In the four papers that Iran's delegation submitted for the May 4-15 conference, Tehran says Washington is in clear breach of the treaty by developing new atomic weapons and providing nuclear aid to Israel and India. Neither country has signed the treaty, but India has nuclear weapons and Israel is presumed to have built up a nuclear arsenal.
Iran also criticizes Washington, Britain and France for working to prevent it and other developing countries from having complete nuclear energy programs. Diplomats from developing nations say Iran has many supporters on this issue because of fears among poorer states that the rich Western powers want to keep their monopoly on nuclear technology.
President Obama last month called for a "world without nuclear weapons," new disarmament talks with Russia and more nuclear cooperation with developing countries.
Iran makes no mention in its treaty papers of the new U.S. stance, nor of the fact that Mr. Obama has offered direct talks with Iran nearly 30 years after Washington severed ties with Tehran over a hostage crisis.
Under the treaty, the United States, Britain, France, Russia and China were allowed to keep their atomic arsenals but were obliged to enter into talks on getting rid of them.
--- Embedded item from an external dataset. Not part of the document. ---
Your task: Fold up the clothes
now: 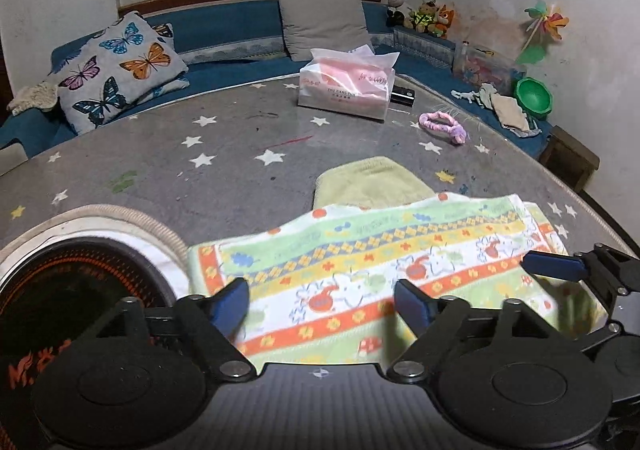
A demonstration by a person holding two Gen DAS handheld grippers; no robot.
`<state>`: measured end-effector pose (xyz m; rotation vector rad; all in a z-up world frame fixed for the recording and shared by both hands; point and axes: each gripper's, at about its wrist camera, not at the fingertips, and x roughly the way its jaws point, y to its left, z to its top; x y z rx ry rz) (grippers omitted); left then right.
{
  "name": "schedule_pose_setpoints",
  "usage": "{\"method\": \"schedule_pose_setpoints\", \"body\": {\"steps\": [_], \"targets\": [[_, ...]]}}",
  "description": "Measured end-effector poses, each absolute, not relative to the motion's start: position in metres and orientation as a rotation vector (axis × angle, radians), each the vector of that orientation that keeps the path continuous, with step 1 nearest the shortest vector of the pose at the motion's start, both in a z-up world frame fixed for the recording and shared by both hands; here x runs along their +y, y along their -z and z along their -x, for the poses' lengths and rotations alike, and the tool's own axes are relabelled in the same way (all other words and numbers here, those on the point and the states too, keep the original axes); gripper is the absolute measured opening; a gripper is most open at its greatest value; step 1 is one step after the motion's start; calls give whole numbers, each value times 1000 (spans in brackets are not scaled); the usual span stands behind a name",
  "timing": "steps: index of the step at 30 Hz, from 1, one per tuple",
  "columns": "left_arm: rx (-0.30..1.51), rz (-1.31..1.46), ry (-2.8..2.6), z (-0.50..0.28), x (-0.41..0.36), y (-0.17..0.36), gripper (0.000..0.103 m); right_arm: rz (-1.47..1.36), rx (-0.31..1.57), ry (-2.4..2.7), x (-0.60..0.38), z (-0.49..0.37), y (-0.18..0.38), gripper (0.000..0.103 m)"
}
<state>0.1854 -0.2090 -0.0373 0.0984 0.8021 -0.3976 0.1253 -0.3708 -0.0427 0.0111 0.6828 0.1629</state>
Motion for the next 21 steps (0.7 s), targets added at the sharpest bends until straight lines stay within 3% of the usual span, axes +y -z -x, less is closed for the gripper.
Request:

"The risk of proliferation posed by certain nuclear weapon states is the most essential and immediate danger threatening the nonproliferation regime," Iran says in one paper, adding that this should be the focus of this week's meeting - not the "risks of proliferation of non-nuclear weapon states."
"Nuclear disarmament obligations have been totally overlooked and access to peaceful nuclear materials and technologies have been denied," Iran says.
The point of the two-week meeting is to clear a path for a monthlong review conference next year, which will take stock of the pact and possibly amend it. Delegates aim to agree on an agenda and make recommendations for the 2010 conference.